Edit 25/04/24 : The new advised way seems to be with dataflow data pipelines https://cloud.google.com/dataflow/docs/guides/data-pipelines#overview. It works both with classic and flex templates: https://registry.terraform.io/providers/hashicorp/google/5.26.0/docs/resources/data_pipeline_pipeline

example of terraform code for flex templates :

resource "google_data_pipeline_pipeline" "primary" {
  name         = "my-pipeline"
  display_name = "my-pipeline"
  type         = "PIPELINE_TYPE_BATCH"
  state        = "STATE_ACTIVE"
  region       = "us-central1"

  workload {
    dataflow_flex_template_request {
      project_id = var.project
      launch_parameter {
        container_spec_gcs_path   = "gs://BUCKET_PATH/FILE"
        job_name = "my-pipeline"
        parameters = {
         "region": "us-central1",
          "autoscalingAlgorithm": "THROUGHPUT_BASED",
        }
        environment {
          max_workers           = 10
          temp_location         = "gs://BUCKET_PATH/FILE"
        }
        update                 = false
      }
      location = "us-central1"
    }
  }
  schedule_info {
    schedule = "0 0 * * *"
  }
}

Upvotes: 0

Zhong Chen
Zhong Chen

Reputation: 21

You can use cloud scheduler to schedule your job as well.

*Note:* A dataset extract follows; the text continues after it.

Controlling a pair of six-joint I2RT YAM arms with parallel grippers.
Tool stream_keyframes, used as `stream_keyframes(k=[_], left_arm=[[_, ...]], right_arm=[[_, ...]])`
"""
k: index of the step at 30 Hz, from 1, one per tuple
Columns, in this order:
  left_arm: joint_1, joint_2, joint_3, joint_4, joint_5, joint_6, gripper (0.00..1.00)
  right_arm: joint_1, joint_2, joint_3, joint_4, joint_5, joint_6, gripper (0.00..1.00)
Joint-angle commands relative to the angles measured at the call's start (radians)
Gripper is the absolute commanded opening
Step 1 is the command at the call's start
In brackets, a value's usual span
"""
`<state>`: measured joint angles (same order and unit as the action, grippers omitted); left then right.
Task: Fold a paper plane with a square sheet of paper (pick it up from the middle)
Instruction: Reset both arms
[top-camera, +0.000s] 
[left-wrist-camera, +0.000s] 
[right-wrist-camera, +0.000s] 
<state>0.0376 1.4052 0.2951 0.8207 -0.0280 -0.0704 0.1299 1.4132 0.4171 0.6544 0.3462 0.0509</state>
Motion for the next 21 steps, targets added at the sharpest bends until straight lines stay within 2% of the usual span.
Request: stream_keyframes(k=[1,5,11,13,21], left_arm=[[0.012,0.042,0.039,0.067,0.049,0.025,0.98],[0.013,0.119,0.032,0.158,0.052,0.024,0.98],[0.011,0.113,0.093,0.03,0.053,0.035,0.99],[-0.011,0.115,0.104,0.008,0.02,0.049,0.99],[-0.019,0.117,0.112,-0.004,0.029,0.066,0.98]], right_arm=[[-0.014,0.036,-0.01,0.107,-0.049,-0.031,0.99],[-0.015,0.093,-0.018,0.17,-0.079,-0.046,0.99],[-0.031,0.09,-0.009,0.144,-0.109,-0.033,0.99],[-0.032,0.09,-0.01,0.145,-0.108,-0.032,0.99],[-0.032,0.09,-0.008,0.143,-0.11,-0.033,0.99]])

See my post

https://medium.com/@zhongchen/schedule-your-dataflow-batch-jobs-with-cloud-scheduler-8390e0e958eb

Terraform script

data "google_project" "project" {}
resource "google_cloud_scheduler_job" "scheduler" {
  name = "scheduler-demo"
  schedule = "0 0 * * *"
  # This needs to be us-central1 even if the app engine is in us-central.
  # You will get a resource not found error if just using us-central.
  region = "us-central1"

  http_target {
    http_method = "POST"
    uri = "https://dataflow.googleapis.com/v1b3/projects/${var.project_id}/locations/${var.region}/templates:launch?gcsPath=gs://zhong-gcp/templates/dataflow-demo-template"
    oauth_token {
      service_account_email = google_service_account.cloud-scheduler-demo.email
    }

    # need to encode the string
    body = base64encode(<<-EOT
    {
      "jobName": "test-cloud-scheduler",
      "parameters": {
        "region": "${var.region}",
        "autoscalingAlgorithm": "THROUGHPUT_BASED",
      },
      "environment": {
        "maxWorkers": "10",
        "tempLocation": "gs://zhong-gcp/temp",
        "zone": "us-west1-a"
      }
    }
EOT
    )
  }
}

Upvotes: 2

twang
twang

Reputation: 321

This is how I did it using Cloud Functions, PubSub, and Cloud Scheduler (this assumes you've already created a Dataflow template and it exists in your GCS bucket somewhere)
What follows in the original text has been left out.